About this exercise
Beginning with the first line of the data below, reproduce every line unchanged, ending with the line that holds "Return the mask of the right white".

Input
● ● ● ● ● ● ●

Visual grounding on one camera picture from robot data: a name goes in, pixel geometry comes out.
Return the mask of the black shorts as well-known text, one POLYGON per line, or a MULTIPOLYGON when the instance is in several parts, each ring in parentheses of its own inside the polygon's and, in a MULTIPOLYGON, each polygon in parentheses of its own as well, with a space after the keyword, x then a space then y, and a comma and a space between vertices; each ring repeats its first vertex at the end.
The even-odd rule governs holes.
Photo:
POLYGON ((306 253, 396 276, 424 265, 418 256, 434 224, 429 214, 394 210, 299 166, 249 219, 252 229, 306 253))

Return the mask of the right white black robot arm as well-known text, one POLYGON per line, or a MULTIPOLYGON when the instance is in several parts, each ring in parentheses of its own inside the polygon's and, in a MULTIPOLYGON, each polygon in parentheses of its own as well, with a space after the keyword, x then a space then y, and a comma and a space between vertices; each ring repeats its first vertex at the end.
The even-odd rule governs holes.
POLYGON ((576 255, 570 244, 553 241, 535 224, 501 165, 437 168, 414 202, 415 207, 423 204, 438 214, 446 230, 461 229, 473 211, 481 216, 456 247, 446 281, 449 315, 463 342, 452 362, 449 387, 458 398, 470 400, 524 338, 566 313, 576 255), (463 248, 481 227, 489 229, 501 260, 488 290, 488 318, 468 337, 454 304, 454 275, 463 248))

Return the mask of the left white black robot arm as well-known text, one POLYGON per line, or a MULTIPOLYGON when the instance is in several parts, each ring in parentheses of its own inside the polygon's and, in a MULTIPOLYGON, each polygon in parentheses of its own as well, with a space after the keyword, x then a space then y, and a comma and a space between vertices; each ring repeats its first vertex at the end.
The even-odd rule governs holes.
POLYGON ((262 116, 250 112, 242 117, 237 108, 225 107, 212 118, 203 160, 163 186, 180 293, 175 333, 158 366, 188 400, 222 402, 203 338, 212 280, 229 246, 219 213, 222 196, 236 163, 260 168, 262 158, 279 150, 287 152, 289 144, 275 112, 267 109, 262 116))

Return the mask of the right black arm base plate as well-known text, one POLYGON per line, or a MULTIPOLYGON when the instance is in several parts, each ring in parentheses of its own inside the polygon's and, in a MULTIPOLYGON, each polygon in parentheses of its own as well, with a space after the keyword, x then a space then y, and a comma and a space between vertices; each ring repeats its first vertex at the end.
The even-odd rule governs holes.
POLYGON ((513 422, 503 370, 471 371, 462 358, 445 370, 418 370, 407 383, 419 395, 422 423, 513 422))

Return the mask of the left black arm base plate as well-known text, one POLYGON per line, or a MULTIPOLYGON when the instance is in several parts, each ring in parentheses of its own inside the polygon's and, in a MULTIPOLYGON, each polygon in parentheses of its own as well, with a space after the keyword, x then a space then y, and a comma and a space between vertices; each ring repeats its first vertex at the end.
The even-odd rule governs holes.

● ● ● ● ● ● ●

Result for this exercise
Visual grounding on one camera picture from robot data: a name goes in, pixel geometry comes out.
Return the mask of the black shorts as well-known text, one POLYGON per line, or a MULTIPOLYGON when the instance is in several parts, each ring in parentheses of its own inside the polygon's and, in a MULTIPOLYGON, each polygon in parentheses of its own as well, with a space after the keyword, x then a space then y, and a comma and a space between vertices; each ring repeats its first vertex at the end.
The even-odd rule governs holes.
Photo:
POLYGON ((306 253, 396 276, 424 265, 418 256, 434 224, 429 214, 394 210, 299 166, 249 219, 252 229, 306 253))

Return the mask of the right white black robot arm as well-known text, one POLYGON per line, or a MULTIPOLYGON when the instance is in several parts, each ring in parentheses of its own inside the polygon's and, in a MULTIPOLYGON, each polygon in parentheses of its own as well, with a space after the keyword, x then a space then y, and a comma and a space between vertices; each ring repeats its first vertex at the end.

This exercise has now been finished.